Exact copy, pictures excluded: reproduce every record below.
╭──
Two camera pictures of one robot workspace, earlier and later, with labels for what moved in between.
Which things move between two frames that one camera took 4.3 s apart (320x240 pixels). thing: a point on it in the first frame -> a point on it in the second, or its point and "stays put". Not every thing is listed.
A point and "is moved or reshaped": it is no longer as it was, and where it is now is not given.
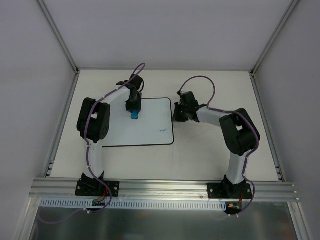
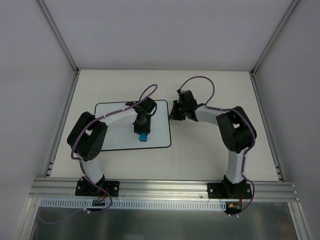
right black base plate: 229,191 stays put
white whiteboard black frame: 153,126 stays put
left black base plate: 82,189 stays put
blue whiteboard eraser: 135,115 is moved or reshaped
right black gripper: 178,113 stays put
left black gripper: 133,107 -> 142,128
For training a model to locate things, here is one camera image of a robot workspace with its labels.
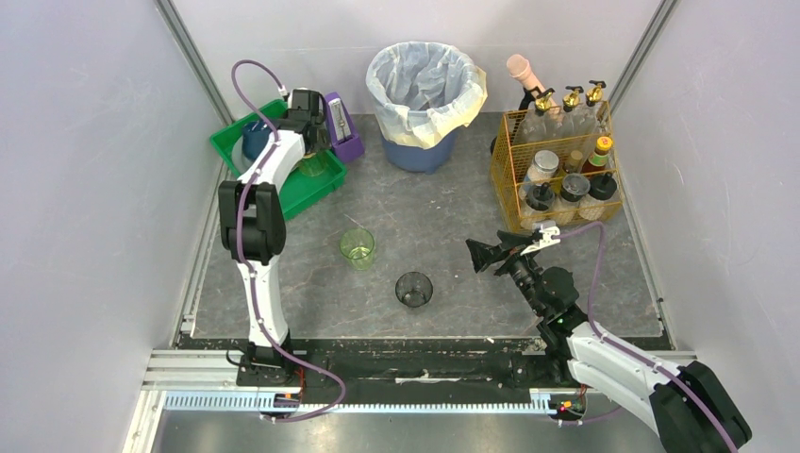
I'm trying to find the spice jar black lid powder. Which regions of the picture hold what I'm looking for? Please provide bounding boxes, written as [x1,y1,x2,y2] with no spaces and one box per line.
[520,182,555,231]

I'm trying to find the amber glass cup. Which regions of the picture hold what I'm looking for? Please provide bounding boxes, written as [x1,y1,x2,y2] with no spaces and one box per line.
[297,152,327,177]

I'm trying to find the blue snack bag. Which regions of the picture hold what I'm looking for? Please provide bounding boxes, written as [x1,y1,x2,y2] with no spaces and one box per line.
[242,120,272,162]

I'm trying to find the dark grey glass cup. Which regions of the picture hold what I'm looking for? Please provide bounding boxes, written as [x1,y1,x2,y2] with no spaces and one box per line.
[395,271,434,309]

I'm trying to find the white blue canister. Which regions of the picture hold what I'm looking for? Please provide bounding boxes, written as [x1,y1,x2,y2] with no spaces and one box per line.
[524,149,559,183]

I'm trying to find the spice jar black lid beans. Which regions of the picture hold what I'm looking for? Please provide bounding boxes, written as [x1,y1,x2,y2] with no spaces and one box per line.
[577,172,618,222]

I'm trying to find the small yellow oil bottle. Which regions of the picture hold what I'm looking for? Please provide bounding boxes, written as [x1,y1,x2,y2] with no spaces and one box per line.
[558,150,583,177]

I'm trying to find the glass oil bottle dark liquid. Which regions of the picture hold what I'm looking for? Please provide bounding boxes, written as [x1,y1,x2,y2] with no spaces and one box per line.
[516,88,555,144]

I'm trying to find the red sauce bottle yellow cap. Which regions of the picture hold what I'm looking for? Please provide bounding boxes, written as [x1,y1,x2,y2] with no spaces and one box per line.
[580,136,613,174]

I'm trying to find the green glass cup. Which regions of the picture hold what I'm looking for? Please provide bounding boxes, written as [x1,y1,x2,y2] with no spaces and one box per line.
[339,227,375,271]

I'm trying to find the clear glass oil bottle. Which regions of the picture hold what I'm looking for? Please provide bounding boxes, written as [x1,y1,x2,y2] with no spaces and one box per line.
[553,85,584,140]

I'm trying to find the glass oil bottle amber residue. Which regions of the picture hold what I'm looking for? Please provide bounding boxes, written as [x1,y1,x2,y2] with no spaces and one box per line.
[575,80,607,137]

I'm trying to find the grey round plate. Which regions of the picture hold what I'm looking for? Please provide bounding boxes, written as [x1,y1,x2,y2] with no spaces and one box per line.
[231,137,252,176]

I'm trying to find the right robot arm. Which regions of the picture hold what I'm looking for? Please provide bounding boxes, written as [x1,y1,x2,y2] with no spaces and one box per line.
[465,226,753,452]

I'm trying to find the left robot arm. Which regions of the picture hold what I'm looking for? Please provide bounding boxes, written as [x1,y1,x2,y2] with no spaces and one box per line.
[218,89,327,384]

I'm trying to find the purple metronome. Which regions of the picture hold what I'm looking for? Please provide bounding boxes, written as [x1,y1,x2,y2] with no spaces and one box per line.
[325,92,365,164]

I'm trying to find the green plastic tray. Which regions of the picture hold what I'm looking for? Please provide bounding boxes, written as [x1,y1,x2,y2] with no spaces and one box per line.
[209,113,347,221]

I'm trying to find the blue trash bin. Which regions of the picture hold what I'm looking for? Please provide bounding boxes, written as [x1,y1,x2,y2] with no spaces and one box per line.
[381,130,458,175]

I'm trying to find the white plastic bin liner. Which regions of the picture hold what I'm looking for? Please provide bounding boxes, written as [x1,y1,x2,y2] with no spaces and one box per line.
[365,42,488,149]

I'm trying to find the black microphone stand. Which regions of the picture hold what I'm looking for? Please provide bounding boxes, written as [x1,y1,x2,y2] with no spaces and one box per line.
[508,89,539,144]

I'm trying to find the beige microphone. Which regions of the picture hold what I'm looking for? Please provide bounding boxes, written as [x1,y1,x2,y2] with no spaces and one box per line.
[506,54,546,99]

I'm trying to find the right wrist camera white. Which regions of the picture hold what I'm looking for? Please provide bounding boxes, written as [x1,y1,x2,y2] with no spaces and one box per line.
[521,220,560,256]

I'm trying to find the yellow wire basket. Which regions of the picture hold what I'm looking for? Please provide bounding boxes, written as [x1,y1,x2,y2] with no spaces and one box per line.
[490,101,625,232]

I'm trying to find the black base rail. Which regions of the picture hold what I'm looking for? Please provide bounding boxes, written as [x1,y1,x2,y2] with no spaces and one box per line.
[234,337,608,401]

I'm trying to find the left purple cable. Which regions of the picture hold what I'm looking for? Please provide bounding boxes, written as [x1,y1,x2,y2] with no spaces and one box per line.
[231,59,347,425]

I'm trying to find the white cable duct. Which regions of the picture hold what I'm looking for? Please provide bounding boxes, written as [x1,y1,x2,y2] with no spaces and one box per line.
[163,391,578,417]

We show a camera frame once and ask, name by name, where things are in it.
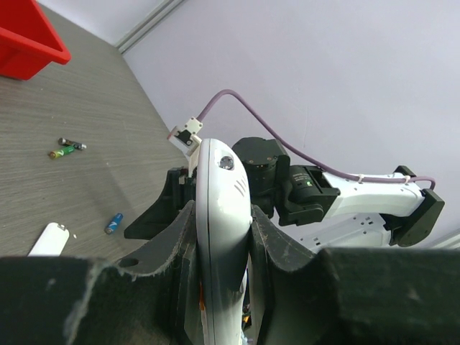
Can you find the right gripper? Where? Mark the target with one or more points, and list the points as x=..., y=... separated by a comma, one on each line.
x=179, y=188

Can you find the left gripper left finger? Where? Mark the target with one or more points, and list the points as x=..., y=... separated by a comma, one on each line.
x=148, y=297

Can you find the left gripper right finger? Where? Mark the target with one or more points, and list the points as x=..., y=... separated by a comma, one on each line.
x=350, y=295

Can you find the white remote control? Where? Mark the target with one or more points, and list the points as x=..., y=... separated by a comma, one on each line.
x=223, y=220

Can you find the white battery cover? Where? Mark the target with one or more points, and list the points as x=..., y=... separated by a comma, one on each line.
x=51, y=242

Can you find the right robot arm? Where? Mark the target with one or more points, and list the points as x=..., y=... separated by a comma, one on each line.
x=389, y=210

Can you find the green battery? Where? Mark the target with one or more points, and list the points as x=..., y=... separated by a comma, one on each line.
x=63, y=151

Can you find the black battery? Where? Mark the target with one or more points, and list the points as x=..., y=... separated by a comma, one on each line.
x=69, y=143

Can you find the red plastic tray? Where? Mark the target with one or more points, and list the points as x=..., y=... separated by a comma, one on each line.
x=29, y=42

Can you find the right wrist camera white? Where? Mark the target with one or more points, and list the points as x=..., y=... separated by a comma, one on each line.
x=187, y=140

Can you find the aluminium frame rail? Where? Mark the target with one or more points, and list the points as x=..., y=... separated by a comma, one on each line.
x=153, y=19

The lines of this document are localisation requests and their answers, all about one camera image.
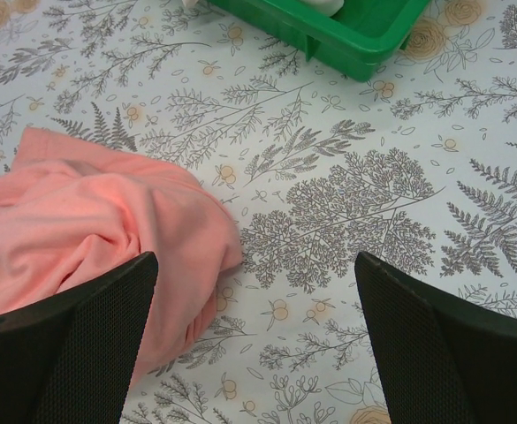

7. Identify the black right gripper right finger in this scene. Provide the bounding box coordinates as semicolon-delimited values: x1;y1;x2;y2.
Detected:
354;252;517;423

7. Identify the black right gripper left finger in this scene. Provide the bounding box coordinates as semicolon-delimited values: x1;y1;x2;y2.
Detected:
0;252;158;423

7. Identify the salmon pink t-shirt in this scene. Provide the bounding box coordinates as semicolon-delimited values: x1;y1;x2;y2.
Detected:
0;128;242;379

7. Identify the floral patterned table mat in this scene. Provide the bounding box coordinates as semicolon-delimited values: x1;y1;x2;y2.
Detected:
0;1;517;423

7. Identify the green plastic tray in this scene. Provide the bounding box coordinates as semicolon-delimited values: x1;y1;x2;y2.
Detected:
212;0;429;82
╰──
- [RESULT OF THE TASK]:
Two camera pictures of one robot workspace, earlier and later, with labels for what moved in between.
Which things move between two frames that one camera took 4.3 s apart (320x240 pixels). thing: a point on it in the first frame -> a point on it in the second, or its point and "stays put". Not every thing is listed.
A point and "is moved or reshaped": it is no longer as it was, and where it is now is not given.
right black base plate: 229,191 stays put
white whiteboard black frame: 153,126 stays put
left black base plate: 82,189 stays put
blue whiteboard eraser: 135,115 is moved or reshaped
right black gripper: 178,113 stays put
left black gripper: 133,107 -> 142,128
For training a model to locate things, here is one camera image of a robot workspace with its labels.
I'm trying to find the spice jar black lid powder. Which regions of the picture hold what I'm looking for? Please provide bounding boxes, written as [x1,y1,x2,y2] with no spaces and one box per line.
[520,182,555,231]

I'm trying to find the amber glass cup. Which regions of the picture hold what I'm looking for? Please provide bounding boxes, written as [x1,y1,x2,y2] with no spaces and one box per line.
[297,152,327,177]

I'm trying to find the blue snack bag. Which regions of the picture hold what I'm looking for? Please provide bounding boxes, written as [x1,y1,x2,y2] with no spaces and one box per line.
[242,120,272,162]

I'm trying to find the dark grey glass cup. Which regions of the picture hold what I'm looking for? Please provide bounding boxes, written as [x1,y1,x2,y2] with no spaces and one box per line.
[395,271,434,309]

I'm trying to find the white blue canister. Which regions of the picture hold what I'm looking for? Please provide bounding boxes, written as [x1,y1,x2,y2] with no spaces and one box per line.
[524,149,559,183]

I'm trying to find the spice jar black lid beans. Which regions of the picture hold what I'm looking for? Please provide bounding boxes, written as [x1,y1,x2,y2] with no spaces and one box per line.
[577,172,618,222]

I'm trying to find the small yellow oil bottle. Which regions of the picture hold what I'm looking for? Please provide bounding boxes, written as [x1,y1,x2,y2] with no spaces and one box per line.
[558,150,583,177]

I'm trying to find the glass oil bottle dark liquid. Which regions of the picture hold what I'm looking for? Please provide bounding boxes, written as [x1,y1,x2,y2] with no spaces and one box per line.
[516,88,555,144]

I'm trying to find the red sauce bottle yellow cap. Which regions of the picture hold what I'm looking for? Please provide bounding boxes, written as [x1,y1,x2,y2] with no spaces and one box per line.
[580,136,613,174]

I'm trying to find the green glass cup. Which regions of the picture hold what I'm looking for? Please provide bounding boxes, written as [x1,y1,x2,y2] with no spaces and one box per line.
[339,227,375,271]

I'm trying to find the clear glass oil bottle. Which regions of the picture hold what I'm looking for? Please provide bounding boxes, written as [x1,y1,x2,y2] with no spaces and one box per line.
[553,85,584,140]

I'm trying to find the glass oil bottle amber residue. Which regions of the picture hold what I'm looking for? Please provide bounding boxes, written as [x1,y1,x2,y2] with no spaces and one box per line.
[575,80,607,137]

I'm trying to find the grey round plate. Which regions of the picture hold what I'm looking for? Please provide bounding boxes, written as [x1,y1,x2,y2] with no spaces and one box per line.
[231,137,252,176]

I'm trying to find the right robot arm. Which regions of the picture hold what I'm looking for? Please provide bounding boxes, written as [x1,y1,x2,y2] with no spaces and one box per line.
[465,226,753,452]

I'm trying to find the left robot arm. Which regions of the picture hold what I'm looking for? Please provide bounding boxes, written as [x1,y1,x2,y2] with no spaces and one box per line.
[218,89,327,384]

I'm trying to find the purple metronome. Which regions of the picture hold what I'm looking for? Please provide bounding boxes, written as [x1,y1,x2,y2] with no spaces and one box per line.
[325,92,365,164]

I'm trying to find the green plastic tray. Which regions of the picture hold what I'm looking for? Please provide bounding boxes, written as [x1,y1,x2,y2] with no spaces and one box per line.
[209,113,347,221]

I'm trying to find the blue trash bin. Which regions of the picture hold what I'm looking for? Please provide bounding boxes, written as [x1,y1,x2,y2] with no spaces and one box per line.
[381,130,458,175]

I'm trying to find the white plastic bin liner. Which regions of the picture hold what I'm looking for? Please provide bounding boxes, written as [x1,y1,x2,y2] with no spaces and one box per line.
[365,42,488,149]

I'm trying to find the black microphone stand. Which regions of the picture hold what I'm looking for? Please provide bounding boxes, written as [x1,y1,x2,y2] with no spaces and one box per line.
[508,89,539,144]

I'm trying to find the beige microphone. Which regions of the picture hold what I'm looking for? Please provide bounding boxes, written as [x1,y1,x2,y2] with no spaces and one box per line.
[506,54,546,99]

I'm trying to find the right wrist camera white. Which regions of the picture hold what I'm looking for? Please provide bounding boxes, written as [x1,y1,x2,y2] with no spaces and one box per line.
[521,220,560,256]

I'm trying to find the yellow wire basket. Which regions of the picture hold what I'm looking for? Please provide bounding boxes, written as [x1,y1,x2,y2] with no spaces and one box per line.
[490,101,625,232]

I'm trying to find the black base rail. Which regions of the picture hold what I'm looking for? Please provide bounding boxes, written as [x1,y1,x2,y2] with no spaces and one box per line.
[234,337,608,401]

I'm trying to find the left purple cable. Which regions of the picture hold what I'm looking for? Please provide bounding boxes, written as [x1,y1,x2,y2] with no spaces and one box per line.
[231,59,347,425]

I'm trying to find the white cable duct. Which regions of the picture hold what I'm looking for? Please provide bounding boxes, written as [x1,y1,x2,y2] with no spaces and one box per line.
[163,391,578,417]

We show a camera frame once and ask, name by name, where things are in it.
Can you find the right gripper? Where? Mark the target with one or more points, and list the points as x=..., y=... separated by a comma, one on each line.
x=179, y=188

Can you find the left gripper left finger? Where? Mark the target with one or more points, and list the points as x=..., y=... separated by a comma, one on each line.
x=148, y=297

Can you find the left gripper right finger? Where? Mark the target with one or more points, and list the points as x=..., y=... separated by a comma, one on each line.
x=350, y=295

Can you find the white remote control? Where? Mark the target with one or more points, and list the points as x=..., y=... separated by a comma, one on each line.
x=223, y=220

Can you find the white battery cover? Where? Mark the target with one or more points, and list the points as x=..., y=... separated by a comma, one on each line.
x=51, y=242

Can you find the right robot arm? Where? Mark the target with one or more points, and list the points as x=..., y=... separated by a comma, one on each line.
x=389, y=210

Can you find the green battery? Where? Mark the target with one or more points, and list the points as x=..., y=... separated by a comma, one on each line.
x=63, y=151

Can you find the black battery? Where? Mark the target with one or more points, and list the points as x=..., y=... separated by a comma, one on each line.
x=69, y=143

Can you find the red plastic tray? Where? Mark the target with one or more points, and list the points as x=..., y=... separated by a comma, one on each line.
x=29, y=42

Can you find the right wrist camera white? Where? Mark the target with one or more points, and list the points as x=..., y=... separated by a comma, one on each line.
x=187, y=140

Can you find the aluminium frame rail? Where? Mark the target with one or more points, and list the points as x=..., y=... separated by a comma, one on each line.
x=153, y=19

The lines of this document are localisation requests and their answers, all about one camera image.

7. Identify the black right gripper right finger in this scene. Provide the bounding box coordinates as semicolon-delimited values: x1;y1;x2;y2.
Detected:
354;252;517;423

7. Identify the black right gripper left finger in this scene. Provide the bounding box coordinates as semicolon-delimited values: x1;y1;x2;y2.
Detected:
0;252;158;423

7. Identify the salmon pink t-shirt in this scene. Provide the bounding box coordinates as semicolon-delimited values: x1;y1;x2;y2.
Detected:
0;128;242;379

7. Identify the floral patterned table mat in this scene. Provide the bounding box coordinates as semicolon-delimited values: x1;y1;x2;y2.
Detected:
0;1;517;423

7. Identify the green plastic tray in this scene. Provide the bounding box coordinates as semicolon-delimited values: x1;y1;x2;y2.
Detected:
212;0;429;82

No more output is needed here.